■ **Task item**:
Although the records include pictures, the copy should not; write out exactly the lines from the first through the line with "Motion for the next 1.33".

■ **Data**:
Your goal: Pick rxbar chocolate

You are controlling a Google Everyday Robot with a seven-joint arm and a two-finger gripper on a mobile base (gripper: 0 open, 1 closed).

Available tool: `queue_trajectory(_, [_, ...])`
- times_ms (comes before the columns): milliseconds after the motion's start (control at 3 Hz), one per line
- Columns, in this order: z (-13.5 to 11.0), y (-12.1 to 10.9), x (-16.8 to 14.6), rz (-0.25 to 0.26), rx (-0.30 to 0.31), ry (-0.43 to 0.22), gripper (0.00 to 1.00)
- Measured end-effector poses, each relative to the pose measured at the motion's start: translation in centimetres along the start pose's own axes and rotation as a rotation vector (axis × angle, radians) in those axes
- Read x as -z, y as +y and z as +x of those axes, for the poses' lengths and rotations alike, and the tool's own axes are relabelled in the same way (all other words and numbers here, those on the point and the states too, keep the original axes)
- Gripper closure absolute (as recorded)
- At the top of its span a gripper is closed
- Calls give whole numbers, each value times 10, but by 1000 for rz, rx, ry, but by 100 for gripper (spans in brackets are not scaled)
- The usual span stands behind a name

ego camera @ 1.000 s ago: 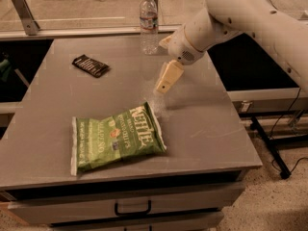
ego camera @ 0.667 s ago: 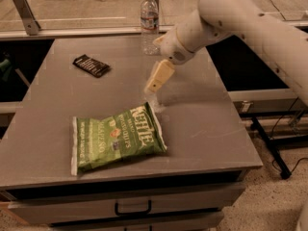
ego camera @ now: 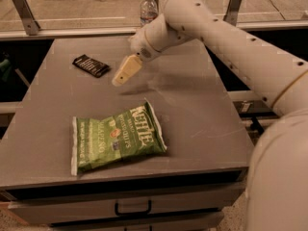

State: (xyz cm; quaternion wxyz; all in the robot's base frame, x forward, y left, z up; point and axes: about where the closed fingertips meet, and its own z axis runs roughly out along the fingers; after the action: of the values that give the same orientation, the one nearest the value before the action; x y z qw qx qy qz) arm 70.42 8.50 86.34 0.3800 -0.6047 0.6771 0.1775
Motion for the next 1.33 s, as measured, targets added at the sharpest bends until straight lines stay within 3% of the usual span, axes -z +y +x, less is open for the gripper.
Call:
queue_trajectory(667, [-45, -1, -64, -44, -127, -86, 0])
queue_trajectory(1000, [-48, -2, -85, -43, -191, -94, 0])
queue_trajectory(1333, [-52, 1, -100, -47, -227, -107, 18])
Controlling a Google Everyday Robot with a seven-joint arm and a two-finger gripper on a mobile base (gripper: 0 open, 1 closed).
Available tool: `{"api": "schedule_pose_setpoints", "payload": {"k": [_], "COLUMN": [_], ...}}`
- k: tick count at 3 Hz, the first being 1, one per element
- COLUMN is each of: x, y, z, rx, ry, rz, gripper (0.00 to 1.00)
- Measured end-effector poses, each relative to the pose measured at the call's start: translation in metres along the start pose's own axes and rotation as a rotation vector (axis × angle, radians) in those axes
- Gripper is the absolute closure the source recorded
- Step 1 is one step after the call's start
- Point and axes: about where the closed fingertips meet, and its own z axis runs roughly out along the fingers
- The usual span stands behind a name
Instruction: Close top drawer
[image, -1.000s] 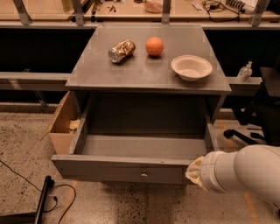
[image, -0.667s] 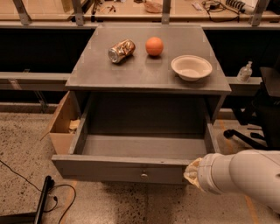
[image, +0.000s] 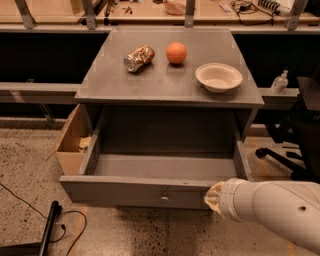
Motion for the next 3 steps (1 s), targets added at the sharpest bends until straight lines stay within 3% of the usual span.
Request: {"api": "schedule_pose_setpoints", "payload": {"k": [1, 3], "x": [-0.004, -0.010], "y": [-0.014, -0.054], "z": [0.011, 0.042], "rx": [0.065, 0.113], "ry": [-0.029, -0.059], "rz": [-0.026, -0.077], "gripper": [1.00, 1.00]}}
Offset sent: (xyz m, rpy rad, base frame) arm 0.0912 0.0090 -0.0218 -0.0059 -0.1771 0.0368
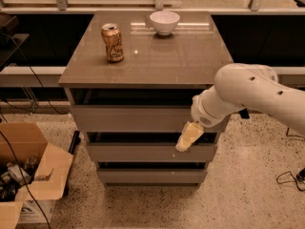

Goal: Open top drawer

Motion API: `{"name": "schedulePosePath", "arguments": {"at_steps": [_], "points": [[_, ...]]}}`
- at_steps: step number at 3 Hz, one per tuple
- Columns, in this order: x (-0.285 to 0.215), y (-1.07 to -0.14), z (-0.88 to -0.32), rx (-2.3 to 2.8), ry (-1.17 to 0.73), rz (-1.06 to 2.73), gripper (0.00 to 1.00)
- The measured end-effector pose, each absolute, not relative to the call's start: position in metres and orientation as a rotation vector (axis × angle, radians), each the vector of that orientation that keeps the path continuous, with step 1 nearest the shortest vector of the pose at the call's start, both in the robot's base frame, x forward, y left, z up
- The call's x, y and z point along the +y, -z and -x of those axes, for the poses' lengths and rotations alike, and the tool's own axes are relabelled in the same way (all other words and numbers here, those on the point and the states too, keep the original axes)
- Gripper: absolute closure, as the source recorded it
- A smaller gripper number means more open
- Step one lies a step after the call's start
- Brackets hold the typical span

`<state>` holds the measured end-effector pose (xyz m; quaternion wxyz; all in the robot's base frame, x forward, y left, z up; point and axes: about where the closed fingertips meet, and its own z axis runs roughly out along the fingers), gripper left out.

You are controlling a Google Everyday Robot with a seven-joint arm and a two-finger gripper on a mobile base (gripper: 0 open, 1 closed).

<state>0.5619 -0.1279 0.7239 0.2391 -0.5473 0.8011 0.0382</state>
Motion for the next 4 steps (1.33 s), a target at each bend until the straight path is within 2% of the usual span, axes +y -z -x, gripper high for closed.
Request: {"name": "schedulePosePath", "arguments": {"at_steps": [3,4], "points": [[-0.149,-0.644,-0.629,2.279,-0.166,1.473,0.0],[-0.154,-0.637,-0.63,2.298,-0.161,1.484,0.15]]}}
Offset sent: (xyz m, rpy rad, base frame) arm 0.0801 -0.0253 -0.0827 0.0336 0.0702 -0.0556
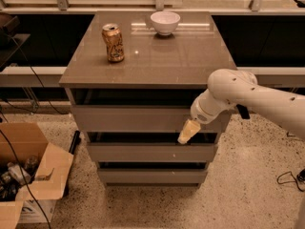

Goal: Open top drawer

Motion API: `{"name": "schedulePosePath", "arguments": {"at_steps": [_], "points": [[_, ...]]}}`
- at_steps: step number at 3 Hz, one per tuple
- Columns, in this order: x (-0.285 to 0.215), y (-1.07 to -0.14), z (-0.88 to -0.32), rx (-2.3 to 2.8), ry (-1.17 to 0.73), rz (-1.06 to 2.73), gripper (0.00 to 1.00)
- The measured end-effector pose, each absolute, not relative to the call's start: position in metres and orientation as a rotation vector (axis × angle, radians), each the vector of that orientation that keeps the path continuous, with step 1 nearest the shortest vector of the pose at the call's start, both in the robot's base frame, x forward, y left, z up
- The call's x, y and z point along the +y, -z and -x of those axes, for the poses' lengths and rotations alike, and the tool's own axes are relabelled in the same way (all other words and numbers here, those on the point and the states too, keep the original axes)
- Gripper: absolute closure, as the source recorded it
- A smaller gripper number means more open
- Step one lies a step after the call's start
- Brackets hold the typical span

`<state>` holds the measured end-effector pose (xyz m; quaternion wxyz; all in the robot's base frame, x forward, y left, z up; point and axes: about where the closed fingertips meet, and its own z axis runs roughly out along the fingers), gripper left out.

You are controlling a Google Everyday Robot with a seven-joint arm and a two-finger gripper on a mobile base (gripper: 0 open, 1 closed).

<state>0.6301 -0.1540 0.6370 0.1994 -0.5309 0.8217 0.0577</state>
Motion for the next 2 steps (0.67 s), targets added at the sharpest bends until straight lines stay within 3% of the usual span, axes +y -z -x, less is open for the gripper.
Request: {"name": "schedulePosePath", "arguments": {"at_steps": [2], "points": [[-0.154,-0.6427,-0.6301,2.298,-0.161,1.485,0.61]]}}
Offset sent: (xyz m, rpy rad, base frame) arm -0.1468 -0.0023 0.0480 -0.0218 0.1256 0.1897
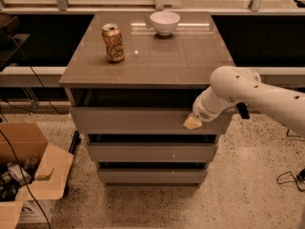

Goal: Open top drawer

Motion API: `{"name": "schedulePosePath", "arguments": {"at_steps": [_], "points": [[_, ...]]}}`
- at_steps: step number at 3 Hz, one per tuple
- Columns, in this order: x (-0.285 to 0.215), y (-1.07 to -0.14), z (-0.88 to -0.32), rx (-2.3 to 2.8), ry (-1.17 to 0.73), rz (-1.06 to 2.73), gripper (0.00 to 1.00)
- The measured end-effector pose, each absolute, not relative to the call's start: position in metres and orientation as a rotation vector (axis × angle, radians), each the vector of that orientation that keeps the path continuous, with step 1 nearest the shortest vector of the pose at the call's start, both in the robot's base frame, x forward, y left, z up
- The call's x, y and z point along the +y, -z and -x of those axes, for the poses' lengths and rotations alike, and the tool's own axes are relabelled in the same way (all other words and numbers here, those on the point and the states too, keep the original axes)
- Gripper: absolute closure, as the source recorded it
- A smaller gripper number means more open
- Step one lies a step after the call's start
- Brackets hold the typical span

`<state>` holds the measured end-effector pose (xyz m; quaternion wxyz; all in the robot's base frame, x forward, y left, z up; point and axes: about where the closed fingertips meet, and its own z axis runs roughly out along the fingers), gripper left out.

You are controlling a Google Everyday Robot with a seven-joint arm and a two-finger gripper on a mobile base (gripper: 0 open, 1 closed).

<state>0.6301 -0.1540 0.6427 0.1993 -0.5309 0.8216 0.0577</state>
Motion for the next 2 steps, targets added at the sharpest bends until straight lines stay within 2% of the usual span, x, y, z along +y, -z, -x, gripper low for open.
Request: {"name": "schedulePosePath", "arguments": {"at_steps": [1,2], "points": [[-0.154,-0.6506,-0.6301,2.298,-0.161,1.485,0.51],[-0.154,-0.6528,-0.6301,2.298,-0.161,1.485,0.28]]}}
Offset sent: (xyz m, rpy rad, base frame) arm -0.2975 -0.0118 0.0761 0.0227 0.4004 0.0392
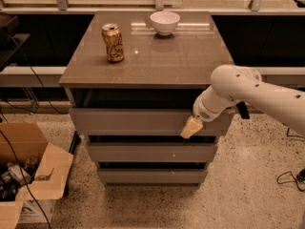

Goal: Open top drawer

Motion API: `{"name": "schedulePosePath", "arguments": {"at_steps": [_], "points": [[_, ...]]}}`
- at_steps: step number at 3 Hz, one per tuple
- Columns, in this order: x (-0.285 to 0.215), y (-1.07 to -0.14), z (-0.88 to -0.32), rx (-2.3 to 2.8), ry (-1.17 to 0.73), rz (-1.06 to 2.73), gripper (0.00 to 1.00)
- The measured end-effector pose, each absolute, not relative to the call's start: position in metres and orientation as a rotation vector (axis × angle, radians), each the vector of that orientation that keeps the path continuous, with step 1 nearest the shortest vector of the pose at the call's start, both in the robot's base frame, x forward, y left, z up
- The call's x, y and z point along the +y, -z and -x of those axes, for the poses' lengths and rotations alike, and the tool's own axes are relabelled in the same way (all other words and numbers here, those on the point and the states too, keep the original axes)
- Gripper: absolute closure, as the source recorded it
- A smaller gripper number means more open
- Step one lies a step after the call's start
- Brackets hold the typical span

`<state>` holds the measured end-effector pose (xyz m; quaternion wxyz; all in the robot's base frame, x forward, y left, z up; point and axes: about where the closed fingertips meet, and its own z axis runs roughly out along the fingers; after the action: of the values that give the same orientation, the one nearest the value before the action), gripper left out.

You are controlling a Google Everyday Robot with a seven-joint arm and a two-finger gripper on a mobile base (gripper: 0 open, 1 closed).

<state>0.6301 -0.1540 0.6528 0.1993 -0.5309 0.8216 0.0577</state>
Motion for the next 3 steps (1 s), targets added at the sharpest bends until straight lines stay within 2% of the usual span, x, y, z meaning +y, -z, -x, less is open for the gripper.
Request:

■ **Written answer**:
Your goal: Pick rxbar chocolate

You are controlling a Google Everyday Robot with a seven-joint arm and a two-finger gripper on a mobile base (gripper: 0 open, 1 closed).

Available tool: `queue_trajectory(_, [_, ...])`
- times_ms (comes before the columns): milliseconds after the motion's start (control at 3 Hz), one per line
- Columns, in this order: z (-13.5 to 11.0), y (-12.1 to 10.9), x (-16.8 to 14.6), rz (-0.25 to 0.26), rx (-0.30 to 0.31), ry (-0.43 to 0.22), gripper (0.00 to 1.00)
- Measured end-effector poses, each relative to the pose measured at the motion's start: translation in centimetres along the start pose's own axes and rotation as a rotation vector (axis × angle, radians) in those axes
- Read x as -z, y as +y and z as +x of those axes, for the poses' lengths and rotations alike, and the tool's own axes are relabelled in the same way (all other words and numbers here, those on the point and the states too, keep the original axes)
- Gripper closure absolute (as recorded)
- At the top of its span a gripper is closed
- Calls give whole numbers, each value times 10, but by 1000 for rz, rx, ry, but by 100 for gripper (spans in brackets are not scaled)
- The usual span stands behind a name

ego camera @ 1.000 s ago: 
ego camera @ 0.667 s ago: 
ego camera @ now: 

State: (xyz cm; quaternion wxyz; all in the robot's base frame, x forward, y left, z up; point and axes: about where the closed fingertips meet, and its own z axis runs roughly out along the fingers; after the action: of the values that give the same orientation, the one nearest the value before the action; x y z qw qx qy qz) arm 70.42 8.50 86.34 0.3800 -0.6047 0.6771 0.1775
Motion for the next 1.33 s, as measured, targets added at the sharpest bends until straight lines stay within 3% of the usual span, axes -z +y +x, less is open for the gripper.

No additional output is expected.